手机日历的推送弹窗一闪而过——“今日立春”。你指尖划过,像处理所有已读消息,没点赞,没转发。春天,就这样被“已阅不回”了。
事实上,春天不需要我们回复“收到,谢谢”。
她自顾自地让玉兰在昨夜寒风中胀满骨朵,让泥土悄悄地松动呼吸,让光线在下午五点依然斜照进办公室 …… 这些,都是她无需确认的“群发消息”。
我们总在人际关系里计较“已读不回是否失礼”,却对自然最盛大的邀约已读不回多年。春天不生气,她只是年复一年地发来请柬,像一位被静音却永远置顶的老友。
“已阅”是本能,“回复”是选择。
这个立春,不妨做一次主动的回复者:
推开窗,深吸一口尚冷但已柔软的空气;
绕路走,看枝头是否有拼命冒出的芽点;
晚餐加点青翠的春菜,用味蕾签收季节更迭。
不必长篇大论,只需在春天@你时,用五感回一句:“我在。”
毕竟,所有美好关系,都始于不再已读不回。
A notice pops up on your phone: “Start of Spring today.”
You swipe past it, like any other message you’ve seen. No like.

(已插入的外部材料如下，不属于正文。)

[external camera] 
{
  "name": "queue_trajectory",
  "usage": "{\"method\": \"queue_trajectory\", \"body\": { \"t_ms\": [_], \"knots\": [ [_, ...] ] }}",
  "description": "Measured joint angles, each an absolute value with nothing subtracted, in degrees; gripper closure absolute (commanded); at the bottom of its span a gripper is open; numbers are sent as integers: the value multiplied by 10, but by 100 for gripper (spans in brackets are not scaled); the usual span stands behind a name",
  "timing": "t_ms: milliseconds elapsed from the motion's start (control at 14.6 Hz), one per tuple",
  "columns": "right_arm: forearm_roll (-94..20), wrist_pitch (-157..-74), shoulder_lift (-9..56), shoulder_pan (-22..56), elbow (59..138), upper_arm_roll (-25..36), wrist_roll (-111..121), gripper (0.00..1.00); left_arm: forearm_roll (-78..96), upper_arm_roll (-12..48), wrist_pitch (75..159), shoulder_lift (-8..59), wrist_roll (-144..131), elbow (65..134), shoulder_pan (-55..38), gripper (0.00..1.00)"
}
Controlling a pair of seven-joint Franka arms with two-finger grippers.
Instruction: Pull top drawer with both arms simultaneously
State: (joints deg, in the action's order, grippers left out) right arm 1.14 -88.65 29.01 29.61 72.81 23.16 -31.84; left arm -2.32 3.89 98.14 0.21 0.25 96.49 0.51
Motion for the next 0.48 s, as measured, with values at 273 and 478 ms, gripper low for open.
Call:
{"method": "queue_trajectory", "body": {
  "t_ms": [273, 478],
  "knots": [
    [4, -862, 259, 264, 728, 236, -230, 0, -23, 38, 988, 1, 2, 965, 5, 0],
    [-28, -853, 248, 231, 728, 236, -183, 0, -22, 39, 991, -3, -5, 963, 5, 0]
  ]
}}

No reply.
Just like that, spring is left on read.
But spring doesn’t need a reply.
It lets magnolia buds grow in the cold night wind.
It loosens the soil so it can breathe.
It sends sunlight into the office, even at five in the afternoon.
These are messages sent to everyone — no response needed.
We worry about leaving people on read,
yet we’ve ignored nature’s biggest invitation for years.
Spring doesn’t get upset.
It keeps sending invites, year after year, like an old friend you’ve muted but never unfollowed.
“Seen” is easy.
“Reply” is a choice.
This Start of Spring, try replying:
Open a window and take a deep breath of air — still cold, but softer now.
Take a longer walk and look for new buds on the trees.
Add some fresh green vegetables to dinner and taste the change of the season.
No long message is needed.
When spring calls your name, just answer with your senses: “I’m here.”
After all, every good relationship begins when we stop leaving it on read.